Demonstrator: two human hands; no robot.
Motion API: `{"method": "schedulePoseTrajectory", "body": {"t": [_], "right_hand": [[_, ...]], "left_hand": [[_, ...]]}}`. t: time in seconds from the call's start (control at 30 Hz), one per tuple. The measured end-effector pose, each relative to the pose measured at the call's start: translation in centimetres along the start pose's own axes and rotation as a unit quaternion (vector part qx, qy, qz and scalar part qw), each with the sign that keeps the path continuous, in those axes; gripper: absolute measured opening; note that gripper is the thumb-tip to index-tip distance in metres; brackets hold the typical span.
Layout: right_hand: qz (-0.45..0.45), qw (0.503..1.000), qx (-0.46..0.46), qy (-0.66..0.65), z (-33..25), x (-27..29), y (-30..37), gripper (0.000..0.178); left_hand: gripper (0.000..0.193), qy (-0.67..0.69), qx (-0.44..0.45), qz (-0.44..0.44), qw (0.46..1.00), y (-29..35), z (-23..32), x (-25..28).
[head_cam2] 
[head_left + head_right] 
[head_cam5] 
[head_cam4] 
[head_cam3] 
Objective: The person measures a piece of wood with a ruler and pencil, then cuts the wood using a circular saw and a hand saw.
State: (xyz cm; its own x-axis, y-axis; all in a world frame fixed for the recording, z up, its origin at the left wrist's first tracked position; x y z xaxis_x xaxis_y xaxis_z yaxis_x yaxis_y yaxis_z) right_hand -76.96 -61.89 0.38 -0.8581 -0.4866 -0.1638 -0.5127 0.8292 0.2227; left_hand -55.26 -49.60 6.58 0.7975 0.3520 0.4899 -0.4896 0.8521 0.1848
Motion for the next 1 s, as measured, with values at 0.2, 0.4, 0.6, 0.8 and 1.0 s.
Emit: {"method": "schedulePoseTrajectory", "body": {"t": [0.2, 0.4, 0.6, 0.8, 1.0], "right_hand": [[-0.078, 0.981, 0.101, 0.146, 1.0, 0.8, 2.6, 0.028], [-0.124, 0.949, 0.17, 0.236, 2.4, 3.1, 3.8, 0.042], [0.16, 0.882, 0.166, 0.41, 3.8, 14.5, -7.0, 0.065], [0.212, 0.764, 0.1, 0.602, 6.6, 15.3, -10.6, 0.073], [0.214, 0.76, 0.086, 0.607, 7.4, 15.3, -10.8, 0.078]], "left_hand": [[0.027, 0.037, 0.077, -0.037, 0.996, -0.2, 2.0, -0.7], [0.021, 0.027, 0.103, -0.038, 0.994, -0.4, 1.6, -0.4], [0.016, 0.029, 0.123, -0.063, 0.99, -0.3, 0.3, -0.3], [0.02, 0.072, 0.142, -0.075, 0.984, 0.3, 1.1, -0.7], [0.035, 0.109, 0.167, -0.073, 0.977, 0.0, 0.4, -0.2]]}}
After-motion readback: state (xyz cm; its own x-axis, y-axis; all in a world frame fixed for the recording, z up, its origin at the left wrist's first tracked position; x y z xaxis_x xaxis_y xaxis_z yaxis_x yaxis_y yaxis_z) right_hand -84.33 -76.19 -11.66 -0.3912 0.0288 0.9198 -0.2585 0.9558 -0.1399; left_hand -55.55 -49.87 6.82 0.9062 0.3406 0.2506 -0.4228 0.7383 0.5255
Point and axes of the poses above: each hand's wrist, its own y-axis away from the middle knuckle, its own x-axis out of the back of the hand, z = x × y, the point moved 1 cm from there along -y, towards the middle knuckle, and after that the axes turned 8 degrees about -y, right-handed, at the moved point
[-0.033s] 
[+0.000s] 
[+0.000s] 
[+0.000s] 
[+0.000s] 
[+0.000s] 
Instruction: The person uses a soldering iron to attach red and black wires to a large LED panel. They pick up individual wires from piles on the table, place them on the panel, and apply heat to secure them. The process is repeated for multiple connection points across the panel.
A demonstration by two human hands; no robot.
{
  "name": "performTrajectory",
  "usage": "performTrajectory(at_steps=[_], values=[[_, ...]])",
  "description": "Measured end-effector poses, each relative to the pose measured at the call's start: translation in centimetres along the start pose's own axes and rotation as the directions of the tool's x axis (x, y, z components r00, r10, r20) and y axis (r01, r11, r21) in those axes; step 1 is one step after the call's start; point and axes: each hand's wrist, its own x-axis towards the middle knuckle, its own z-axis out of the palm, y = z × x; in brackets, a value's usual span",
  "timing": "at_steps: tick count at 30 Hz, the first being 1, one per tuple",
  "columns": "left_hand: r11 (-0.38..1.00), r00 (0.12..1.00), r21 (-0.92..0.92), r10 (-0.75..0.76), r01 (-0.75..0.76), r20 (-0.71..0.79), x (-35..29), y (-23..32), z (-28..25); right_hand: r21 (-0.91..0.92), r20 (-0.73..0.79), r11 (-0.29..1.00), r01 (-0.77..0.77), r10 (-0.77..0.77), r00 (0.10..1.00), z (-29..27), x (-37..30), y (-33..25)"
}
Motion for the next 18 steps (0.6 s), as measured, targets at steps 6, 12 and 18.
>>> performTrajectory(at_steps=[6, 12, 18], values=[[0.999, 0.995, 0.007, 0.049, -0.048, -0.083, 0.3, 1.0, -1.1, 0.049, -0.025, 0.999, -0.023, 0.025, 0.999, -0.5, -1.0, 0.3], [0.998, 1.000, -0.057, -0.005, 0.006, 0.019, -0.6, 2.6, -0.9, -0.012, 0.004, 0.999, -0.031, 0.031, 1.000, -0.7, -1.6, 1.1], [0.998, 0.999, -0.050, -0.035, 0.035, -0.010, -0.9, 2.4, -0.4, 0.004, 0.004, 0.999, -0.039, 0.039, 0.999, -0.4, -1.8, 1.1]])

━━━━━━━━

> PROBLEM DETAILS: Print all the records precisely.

> COMPLETED TASK:
Demonstrator: two human hands; no robot.
Motion API: `{"method": "schedulePoseTrajectory", "body": {"t": [_], "right_hand": [[_, ...]], "left_hand": [[_, ...]]}}`. t: time in seconds from the call's start (control at 30 Hz), one per tuple. The measured end-effector pose, each relative to the pose measured at the call's start: translation in centimetres along the start pose's own axes and rotation as a unit quaternion (vector part qx, qy, qz and scalar part qw), each with the sign that keeps the path continuous, in those axes; gripper: absolute measured opening; note that gripper is the thumb-tip to index-tip distance in metres; brackets hold the typical span.
Layout: right_hand: qz (-0.45..0.45), qw (0.503..1.000), qx (-0.46..0.46), qy (-0.66..0.65), z (-33..25), x (-27..29), y (-30..37), gripper (0.000..0.178); left_hand: gripper (0.000..0.193), qy (-0.67..0.69), qx (-0.44..0.45), qz (-0.44..0.44), qw (0.46..1.00), y (-29..35), z (-23..32), x (-25..28).
[head_cam2] 
[head_left + head_right] 
[head_cam5] 
[head_cam4] 
[head_cam3] 
Objective: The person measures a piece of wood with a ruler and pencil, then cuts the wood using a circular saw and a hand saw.
State: (xyz cm; its own x-axis, y-axis; all in a world frame fixed for the recording, z up, its origin at the left wrist's first tracked position; x y z xaxis_x xaxis_y xaxis_z yaxis_x yaxis_y yaxis_z) right_hand -76.96 -61.89 0.38 -0.8581 -0.4866 -0.1638 -0.5127 0.8292 0.2227; left_hand -55.26 -49.60 6.58 0.7975 0.3520 0.4899 -0.4896 0.8521 0.1848
Motion for the next 1 s, as measured, with values at 0.2, 0.4, 0.6, 0.8 and 1.0 s.
Emit: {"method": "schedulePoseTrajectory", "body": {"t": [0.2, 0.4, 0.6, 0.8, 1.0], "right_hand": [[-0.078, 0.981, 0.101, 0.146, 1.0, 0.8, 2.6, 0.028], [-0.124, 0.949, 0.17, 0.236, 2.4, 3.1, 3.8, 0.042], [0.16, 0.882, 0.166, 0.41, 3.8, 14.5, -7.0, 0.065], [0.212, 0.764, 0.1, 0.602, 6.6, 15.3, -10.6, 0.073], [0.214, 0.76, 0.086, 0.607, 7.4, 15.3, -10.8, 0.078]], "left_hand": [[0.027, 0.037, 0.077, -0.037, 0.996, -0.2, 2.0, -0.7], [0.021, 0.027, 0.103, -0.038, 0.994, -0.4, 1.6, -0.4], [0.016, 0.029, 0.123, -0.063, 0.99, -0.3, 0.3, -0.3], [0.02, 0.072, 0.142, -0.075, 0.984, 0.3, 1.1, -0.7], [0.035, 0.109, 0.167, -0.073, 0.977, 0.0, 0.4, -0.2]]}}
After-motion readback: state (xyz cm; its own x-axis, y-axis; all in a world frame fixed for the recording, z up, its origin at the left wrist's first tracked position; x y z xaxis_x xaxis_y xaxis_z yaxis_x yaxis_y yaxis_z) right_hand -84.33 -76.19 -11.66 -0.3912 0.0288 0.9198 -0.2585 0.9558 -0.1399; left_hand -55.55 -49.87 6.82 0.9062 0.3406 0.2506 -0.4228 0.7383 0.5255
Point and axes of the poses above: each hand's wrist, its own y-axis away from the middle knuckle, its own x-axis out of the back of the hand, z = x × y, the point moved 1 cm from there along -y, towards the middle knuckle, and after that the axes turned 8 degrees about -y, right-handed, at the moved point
[-0.033s] 
[+0.000s] 
[+0.000s] 
[+0.000s] 
[+0.000s] 
[+0.000s] 
Instruction: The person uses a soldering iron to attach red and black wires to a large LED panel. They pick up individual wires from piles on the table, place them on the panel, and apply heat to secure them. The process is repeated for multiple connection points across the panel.
A demonstration by two human hands; no robot.
{
  "name": "performTrajectory",
  "usage": "performTrajectory(at_steps=[_], values=[[_, ...]])",
  "description": "Measured end-effector poses, each relative to the pose measured at the call's start: translation in centimetres along the start pose's own axes and rotation as the directions of the tool's x axis (x, y, z components r00, r10, r20) and y axis (r01, r11, r21) in those axes; step 1 is one step after the call's start; point and axes: each hand's wrist, its own x-axis towards the middle knuckle, its own z-axis out of the palm, y = z × x; in brackets, a value's usual span",
  "timing": "at_steps: tick count at 30 Hz, the first being 1, one per tuple",
  "columns": "left_hand: r11 (-0.38..1.00), r00 (0.12..1.00), r21 (-0.92..0.92), r10 (-0.75..0.76), r01 (-0.75..0.76), r20 (-0.71..0.79), x (-35..29), y (-23..32), z (-28..25); right_hand: r21 (-0.91..0.92), r20 (-0.73..0.79), r11 (-0.29..1.00), r01 (-0.77..0.77), r10 (-0.77..0.77), r00 (0.10..1.00), z (-29..27), x (-37..30), y (-33..25)"
}
Motion for the next 18 steps (0.6 s), as measured, targets at steps 6, 12 and 18.
>>> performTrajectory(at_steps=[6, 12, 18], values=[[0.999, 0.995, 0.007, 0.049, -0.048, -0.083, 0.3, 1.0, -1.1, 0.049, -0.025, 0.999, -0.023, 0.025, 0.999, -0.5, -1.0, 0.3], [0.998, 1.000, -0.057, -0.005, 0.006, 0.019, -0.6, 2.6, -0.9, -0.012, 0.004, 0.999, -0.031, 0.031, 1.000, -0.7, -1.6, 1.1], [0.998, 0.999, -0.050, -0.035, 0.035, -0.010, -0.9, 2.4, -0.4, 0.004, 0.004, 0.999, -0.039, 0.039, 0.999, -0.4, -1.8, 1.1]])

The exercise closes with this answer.